On Oct. 24, 2008, my life as I knew it turned upside down. It started out like every other morning, but when I arrived home from school that evening, I would be told that my dad had cancer. I have learned many things since that day but having a parent with cancer teaches you more about love, life and loss than you could ever experience otherwise.
When you are told that your parent has cancer, you don’t really believe it. It doesn’t matter how old you are. You have the belief that your parents are invincible and suddenly you realize that they aren’t. It is a suffocating blow that you never wanted to experience. Your foundation crumbles. Your mind fills with questions:
“Do I cry in front of them? No, I need to be strong.”
“Do I pretend I’m okay? No, that will make them think that I am not emotional about this.”
In reality, the rest of the day becomes a blur and ends with you lying on the floor in your room too numb to do anything.
Having a parent with cancer means that you wake up every morning wondering if it could be the last day you ever see your dad alive. It means walking over to his bed or chair while he is sleeping just to check that he is still breathing. It means walking in from school off the bus and your dad not moving in his chair. It means thinking “this is it. I am about to discover my dad’s body,” then sobbing when he jumps up startled that you snuck in on him, because you are happy to know he is alive for one more day.
Cancer means chemo and all the ups and downs your family experiences with it. On my 15th birthday, I watched the effects of my dad starting chemo. Every birthday afterwards is marked with another year I have had to watch my dad suffer from the drug that is keeping him alive; this painful memory and reminder of my innocence that was lost that day always marks my birthday.
When you have a parent with cancer, everything triggers an emotional breakdown. You spend so much time holding yourself together for your dad and mom that you break apart over the smallest of things when you are away from their concerned gaze. You might be out with your friends and end up crying over a joke they make at your expense. Your friends are angry at first that you can’t take a joke, but when they realize your true feelings, they end up using the rest of the night to let you cry on their shoulder as you sob over and over, “I don’t want my dad to die.”
Yet, you realize that your friends don’t have the words to say to make everything better. You want them to. You want someone – anyone – to have the magic wand that makes everything better. When you realize no one does, you have to accept that sometimes the best comfort is from the silence your friends offer you instead when you just need someone to hold your hand to get you through countless panic attacks.
The ones that come…
When you are a senior in high school and are told that your dad is not going to make it to your graduation.
When you realize that he could miss seeing you fulfill your dreams when you get into your dream school.
When you think about the possibility of him never seeing you succeed in your career.
When you think about him never meeting your future husband.
When you imagine your wedding day without him walking you down the aisle.
When you break down over the idea of him never holding his grandchildren.
You need people in your life to get you through these realizations, and you have to humble yourself to accept the help that people offer you in ways that they know how. Even if that help doesn’t come from the people who promised to be there in the beginning.
Because having a parent with cancer means finding out who your real friends are.
Like…
Who is going to listen to you cry over the same fears instead of telling you to get over them?
Who is going to pick you up when you are lying on the floor wanting the emotional pain just to stop and not walk over you?
Who will talk you out of doing stupid things to get rid of the pains that haunt you instead of using your emotions against you?
Who will promise to walk you down the aisle one day if your dad can’t while also giving you hope that he will?
Who gives you the hope to get through one more day instead of leaving you to face them on your own?
Yet, having a parent with cancer also means that you can’t rely on the doctor’s predictions either.
The doctor who gave your dad three years to live is the same one who watches him walk into his office once a month eight years later.
The doctor who removed his first tumor that tragically died before him.
The doctor who said his heart would fail yet has seen his heart hang in there against all odds.
The doctor who told him that he would lose his hair, humor, personality, and everything in between that laughs at my dad’s jokes every time they get together. He realizes that my dad has more hair than he does. He knows my dad’s personality has never wavered one second.

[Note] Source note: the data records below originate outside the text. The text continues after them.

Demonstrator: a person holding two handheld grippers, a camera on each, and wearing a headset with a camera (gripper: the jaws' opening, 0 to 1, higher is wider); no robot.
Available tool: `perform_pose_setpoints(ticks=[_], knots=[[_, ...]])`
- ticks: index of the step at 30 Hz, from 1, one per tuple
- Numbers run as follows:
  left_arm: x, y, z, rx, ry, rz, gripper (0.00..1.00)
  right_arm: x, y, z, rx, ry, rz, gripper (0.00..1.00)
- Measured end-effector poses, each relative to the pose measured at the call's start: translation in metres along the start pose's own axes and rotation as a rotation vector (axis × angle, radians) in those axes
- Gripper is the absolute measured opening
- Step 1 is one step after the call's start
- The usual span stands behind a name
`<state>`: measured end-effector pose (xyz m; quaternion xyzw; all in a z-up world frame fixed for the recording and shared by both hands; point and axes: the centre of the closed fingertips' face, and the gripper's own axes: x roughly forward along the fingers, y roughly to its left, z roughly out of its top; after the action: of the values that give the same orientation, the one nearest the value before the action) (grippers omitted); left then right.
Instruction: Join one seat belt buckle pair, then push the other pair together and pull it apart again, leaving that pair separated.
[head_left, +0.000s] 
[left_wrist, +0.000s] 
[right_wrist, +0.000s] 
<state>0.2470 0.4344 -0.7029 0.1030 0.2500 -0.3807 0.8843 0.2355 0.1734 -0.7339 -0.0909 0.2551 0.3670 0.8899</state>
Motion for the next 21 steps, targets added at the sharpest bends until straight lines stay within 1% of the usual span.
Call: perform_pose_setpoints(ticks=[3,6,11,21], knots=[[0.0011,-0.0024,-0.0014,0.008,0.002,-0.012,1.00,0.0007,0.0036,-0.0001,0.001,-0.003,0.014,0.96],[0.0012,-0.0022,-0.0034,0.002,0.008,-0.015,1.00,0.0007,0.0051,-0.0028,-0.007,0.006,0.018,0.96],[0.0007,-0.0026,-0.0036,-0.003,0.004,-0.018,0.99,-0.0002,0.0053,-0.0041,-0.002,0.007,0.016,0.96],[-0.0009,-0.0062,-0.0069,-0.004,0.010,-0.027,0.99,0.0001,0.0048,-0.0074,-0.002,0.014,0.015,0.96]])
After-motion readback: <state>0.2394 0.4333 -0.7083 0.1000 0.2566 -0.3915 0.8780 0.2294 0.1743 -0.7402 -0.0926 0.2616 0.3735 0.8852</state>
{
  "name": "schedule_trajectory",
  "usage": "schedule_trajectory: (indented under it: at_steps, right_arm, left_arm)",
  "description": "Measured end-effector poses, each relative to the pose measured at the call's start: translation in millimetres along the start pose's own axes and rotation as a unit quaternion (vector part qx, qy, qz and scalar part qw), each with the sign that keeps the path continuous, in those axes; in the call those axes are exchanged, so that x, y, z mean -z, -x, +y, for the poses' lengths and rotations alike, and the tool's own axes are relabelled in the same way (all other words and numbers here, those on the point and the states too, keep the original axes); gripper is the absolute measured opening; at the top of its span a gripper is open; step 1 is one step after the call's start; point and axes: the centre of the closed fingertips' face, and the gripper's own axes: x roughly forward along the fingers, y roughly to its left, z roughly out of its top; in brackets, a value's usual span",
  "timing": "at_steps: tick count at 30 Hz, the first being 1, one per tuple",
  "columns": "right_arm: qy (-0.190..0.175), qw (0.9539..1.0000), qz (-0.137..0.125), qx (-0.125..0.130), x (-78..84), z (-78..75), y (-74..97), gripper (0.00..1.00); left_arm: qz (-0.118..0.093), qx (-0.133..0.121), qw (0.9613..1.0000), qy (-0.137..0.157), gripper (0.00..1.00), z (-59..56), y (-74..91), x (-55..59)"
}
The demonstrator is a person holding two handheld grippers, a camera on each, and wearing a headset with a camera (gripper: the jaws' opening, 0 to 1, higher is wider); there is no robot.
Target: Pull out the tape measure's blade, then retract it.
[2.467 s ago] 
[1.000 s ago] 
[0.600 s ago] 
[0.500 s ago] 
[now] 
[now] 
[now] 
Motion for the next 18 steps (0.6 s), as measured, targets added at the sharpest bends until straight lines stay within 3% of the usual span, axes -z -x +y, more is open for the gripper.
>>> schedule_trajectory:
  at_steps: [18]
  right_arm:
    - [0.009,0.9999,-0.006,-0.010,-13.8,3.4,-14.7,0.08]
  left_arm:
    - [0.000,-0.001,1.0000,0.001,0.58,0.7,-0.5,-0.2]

In the end, having a parent with cancer has taught me these things… My dad on the other hand has taught me more.
He taught me how to be brave in the midst of fear.
How to never let someone set a time limit on my life.
How to live every second to the fullest.
How to make memories over the little things.
How to laugh even with tears streaming down your face.
How it is okay to not be okay.
How to never give up.
How to never let go.
And most importantly:
How to never end a day without saying “I love you.”
How to never let a holiday or birthday go by without making memories to last a lifetime.
How to make time for the ones who matter.
And how to love with every ounce in me.
In the end, when my dad passes from this world into the next from cancer or whatever it may be, it will be these memories that I hold on to. It will be his strength, love and faith that I will pass down to my children. It will be these times that I will look back on and realize that they were some of my favorite memories of my dad and me, because it was in these last eight years that I have learned life lessons from him and about myself that I would have never learned otherwise all from one scary word: cancer.